Lemar was also honest about the amount of money our state would see 
from marijuana sales, compared with the larger state of Colorado: $10 
million to $20 million per year. But an Office of Fiscal Analysis 
estimate said Connecticut might reap $50.5 million annually in new 
tax revenue. Are we going to walk away from that, especially when 
residents of a neighboring state such as Massachusetts will probably 
vote to legalize this year? A Suffolk University/Boston Herald poll 
in February 2014 found that 53 percent of likely Massachusetts voters 
favor legalization and only 37 percent oppose it.
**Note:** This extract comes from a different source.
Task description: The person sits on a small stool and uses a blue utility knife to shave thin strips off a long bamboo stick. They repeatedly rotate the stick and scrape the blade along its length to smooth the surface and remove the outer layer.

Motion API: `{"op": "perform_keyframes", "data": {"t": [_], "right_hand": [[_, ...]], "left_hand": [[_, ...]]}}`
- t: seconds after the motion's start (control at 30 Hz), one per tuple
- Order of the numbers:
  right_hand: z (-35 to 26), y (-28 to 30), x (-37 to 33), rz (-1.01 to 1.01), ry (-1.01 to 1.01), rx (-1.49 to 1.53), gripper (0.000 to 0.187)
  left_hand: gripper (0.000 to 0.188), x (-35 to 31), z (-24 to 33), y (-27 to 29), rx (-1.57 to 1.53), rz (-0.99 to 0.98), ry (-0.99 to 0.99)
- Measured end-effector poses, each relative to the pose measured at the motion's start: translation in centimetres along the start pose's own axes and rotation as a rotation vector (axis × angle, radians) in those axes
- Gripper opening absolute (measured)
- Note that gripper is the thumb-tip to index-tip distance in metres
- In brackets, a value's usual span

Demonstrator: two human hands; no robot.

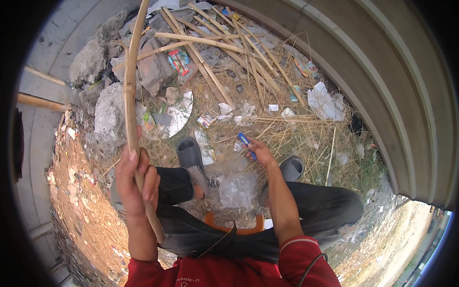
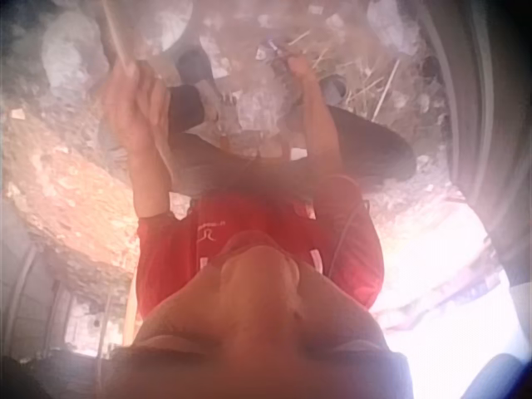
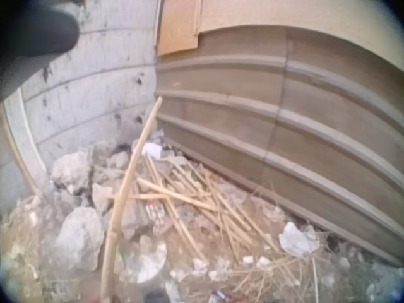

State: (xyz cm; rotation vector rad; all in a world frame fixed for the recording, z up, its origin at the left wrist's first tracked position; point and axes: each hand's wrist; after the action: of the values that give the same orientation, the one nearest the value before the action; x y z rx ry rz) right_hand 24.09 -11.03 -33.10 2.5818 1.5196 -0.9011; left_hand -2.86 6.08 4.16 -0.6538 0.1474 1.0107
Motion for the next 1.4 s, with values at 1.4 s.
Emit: {"op": "perform_keyframes", "data": {"t": [1.4], "right_hand": [[0.3,-2.0,3.5,0.196,0.043,-1.107,0.063]], "left_hand": [[0.053,0.0,0.1,0.0,0.028,0.020,0.027]]}}
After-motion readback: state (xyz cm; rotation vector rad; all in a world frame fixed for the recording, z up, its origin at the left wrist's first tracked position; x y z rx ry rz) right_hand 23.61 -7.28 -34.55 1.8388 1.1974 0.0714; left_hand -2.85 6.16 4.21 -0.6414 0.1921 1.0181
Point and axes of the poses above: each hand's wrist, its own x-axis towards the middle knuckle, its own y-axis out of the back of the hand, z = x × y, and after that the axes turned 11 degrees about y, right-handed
In addition, Rhode Island and Vermont legislators are considering 
legalization. Wake up! Take a whiff! Do we want people in our state 
to be driving across state lines to buy legal marijuana?

I know there will always be opposition to legalized "dope" and some 
of it comes from thoughtful groups such as the Connecticut 
Association of Prevention Professionals. They claim marijuana is a 
"gateway" drug that often leads to heroin addiction. But if this was 
happening in the states that have now had legalized marijuana for a 
few years, don't you think this would be big news, leading to calls for repeal?

We all know a lot of people who have smoked marijuana, don't we? How 
many of them went on to use heroin?

Recently, I received a letter from the Drug Policy Alliance. Writing 
in its behalf, George Soros said: "Regulating and taxing marijuana 
would save taxpayers billions of dollars in enforcement and 
incarceration costs, while simultaneously providing many billions of 
dollars in revenue annually. It also would reduce the crime, violence 
and corruption associated with illegal drug markets."

"The War on Drugs is failing us," he added. "As a parent, grandparent 
and concerned citizen of this country, I must speak out against it."

I don't see any reason to delay this legislation; inevitably, its day 
will come. State Sen. Martin Looney, D-New Haven, recently told the 
New Haven Register's editorial board, "Ultimately it will go in that 
direction." He noted such a law will provide "significant revenue," a 
"financial windfall."


Meanwhile, another week has gone by with no perceptible progress on 
the YES/Comcast dispute over broadcasting Yankees games. (Opening Day 
is April 4.) But just to keep us happy, Comcast/Xfinity mailed to 
those of us who are still their customers a glossy 31-page brochure: 
"Your guide to making the most of your Xfinity services." I'll bet 
that cost a bundle.

Sandra Jemioto of Ansonia, who has been updating me on her efforts to 
get the YES channel restored (and has now decided to switch to 
Frontier), emailed to talk about this "large booklet listing all 
their services." She noted, "It was page 28 that really got my 
attention: 'The best seats in the house.'"

Oh yeah, that page raved: "Xfinity TV provides 24/7 sports coverage 
on all major networks." Then it listed them; the notable one missing was YES.

Those 31 pages were full of zesty ad copy such as: "Keep the family 
happy. It's easier than you think."

Apparently, it's not so easy if you like the Yankees.